Blood samples, symbolic picture
fernandozhiminaicela; pixabay.com; CC0
The team found that measuring levels of a protein molecule in the blood, called KIM-1, could indicate whether a person was more likely to develop kidney cancer over the following five years. The data also showed that the greater the concentration of KIM-1, the higher their risk of developing kidney cancer. Those with the lowest levels of KIM-1 had a 0.2% predicted risk of kidney cancer over 5 years, compared with a 1-1.4% risk for those with the highest levels, depending on age.
In people with kidney cancer, KIM-1 levels were also found to be linked with poor survival, as those with the highest levels in their blood were less likely to survive. In the future, the scientists think that testing for blood KIM-1 levels could be used alongside imaging to confirm suspicions of kidney cancer, or help to rule out the disease.
Treatment success
Dr David Muller, study author from the School of Public Health at Imperial, said: “This work is a big step forward; KIM-1 is the only blood biomarker shown prospectively to distinguish between people at high and low risk of kidney cancer. But there’s a lot more work to do before we could envisage this in the clinic.

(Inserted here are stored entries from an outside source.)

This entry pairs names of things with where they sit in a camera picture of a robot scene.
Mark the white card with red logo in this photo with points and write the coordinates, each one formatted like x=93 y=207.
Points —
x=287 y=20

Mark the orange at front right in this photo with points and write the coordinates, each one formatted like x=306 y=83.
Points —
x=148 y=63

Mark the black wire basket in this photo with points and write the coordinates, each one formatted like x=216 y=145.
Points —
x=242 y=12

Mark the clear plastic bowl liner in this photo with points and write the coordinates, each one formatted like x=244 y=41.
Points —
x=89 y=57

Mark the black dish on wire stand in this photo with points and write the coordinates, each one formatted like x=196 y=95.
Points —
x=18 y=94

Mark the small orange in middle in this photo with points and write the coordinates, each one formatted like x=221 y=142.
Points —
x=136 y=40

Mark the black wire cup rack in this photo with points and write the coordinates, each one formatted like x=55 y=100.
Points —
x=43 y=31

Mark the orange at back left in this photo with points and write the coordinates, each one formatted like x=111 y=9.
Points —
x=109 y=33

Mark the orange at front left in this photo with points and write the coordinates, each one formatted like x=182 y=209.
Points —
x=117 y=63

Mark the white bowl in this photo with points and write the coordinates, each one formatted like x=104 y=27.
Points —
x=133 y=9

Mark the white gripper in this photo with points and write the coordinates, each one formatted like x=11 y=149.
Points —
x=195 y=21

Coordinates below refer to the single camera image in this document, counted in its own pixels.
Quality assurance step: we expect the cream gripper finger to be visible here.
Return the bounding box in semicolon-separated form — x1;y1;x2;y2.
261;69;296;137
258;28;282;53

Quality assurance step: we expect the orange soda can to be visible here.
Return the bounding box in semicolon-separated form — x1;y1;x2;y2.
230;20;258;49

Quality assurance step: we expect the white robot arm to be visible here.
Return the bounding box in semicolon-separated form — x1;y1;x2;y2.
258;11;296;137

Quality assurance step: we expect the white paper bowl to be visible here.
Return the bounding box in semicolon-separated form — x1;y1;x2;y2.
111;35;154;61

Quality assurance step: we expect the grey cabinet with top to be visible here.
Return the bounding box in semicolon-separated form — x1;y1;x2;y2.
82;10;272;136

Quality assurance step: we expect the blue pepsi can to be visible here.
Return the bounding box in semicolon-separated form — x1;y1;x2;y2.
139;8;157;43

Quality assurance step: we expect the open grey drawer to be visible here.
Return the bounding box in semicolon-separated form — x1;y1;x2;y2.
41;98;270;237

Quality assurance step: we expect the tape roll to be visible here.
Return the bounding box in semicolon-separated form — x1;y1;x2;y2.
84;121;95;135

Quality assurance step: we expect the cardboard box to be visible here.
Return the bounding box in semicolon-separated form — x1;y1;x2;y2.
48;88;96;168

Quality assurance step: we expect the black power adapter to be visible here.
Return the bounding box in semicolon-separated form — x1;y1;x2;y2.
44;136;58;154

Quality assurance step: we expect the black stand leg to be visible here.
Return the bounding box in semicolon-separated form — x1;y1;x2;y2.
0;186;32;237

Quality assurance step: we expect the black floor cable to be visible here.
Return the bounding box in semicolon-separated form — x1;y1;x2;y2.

“The next steps are to look more closely at whether KIM-1 levels can help detect tumours that have a good prognosis, so those at an early stage, and to find out if it could be used as a tool to track whether a patient’s treatment is working.”
The study was also supported by the International Agency for Research on Cancer, the U.S National Institutes of Health, and was based on samples taken during the EPIC study. The European Prospective Investigation into Cancer and Nutrition (EPIC) is an ongoing study that recruited more than half a million people to examine links between diet, lifestyle, environmental factors and disease.
Kidney cancer is the 7th most common cancer in the UK and cases are on the rise. When diagnosed at its earliest stage, more than 8 in 10 people will survive their disease for 5 years or more. More than 4 in 10 cases in England are diagnosed at a late stage, however, and just 1 in 10 people survive kidney cancer when diagnosed at the latest stage.
Detecting cancer sooner
Diagnosing the disease earlier therefore has the potential to boost survival, but the majority of early-stage tumours do not present symptoms and many cases are picked up incidentally during imaging for a range of other health conditions.
Professor Charles Swanton, Cancer Research UK’s Chief Clinician, said: “The potential of blood tests for the detection and monitoring of cancers is becoming increasingly apparent, and this work offers further evidence that they could become powerful tools in the clinic.
“There is a pressing need to shift kidney cancer diagnoses towards earlier stages, when treatment is more likely to be successful, and this promising research is progress towards that goal. This work is still in early stages, so prospective studies of larger populations are needed before this approach could be widely adopted.”
Dr Rupal Bhatt, NIH-funded senior author based at Harvard Medical School, said: “It’s now crucial to understand more about how KIM-1 could be incorporated into patients’ treatment.
“We’re excited about progressing this important work further and testing whether KIM-1 levels could help identify patients who may benefit from additional treatment after surgery, and therefore potentially improve their outlook.”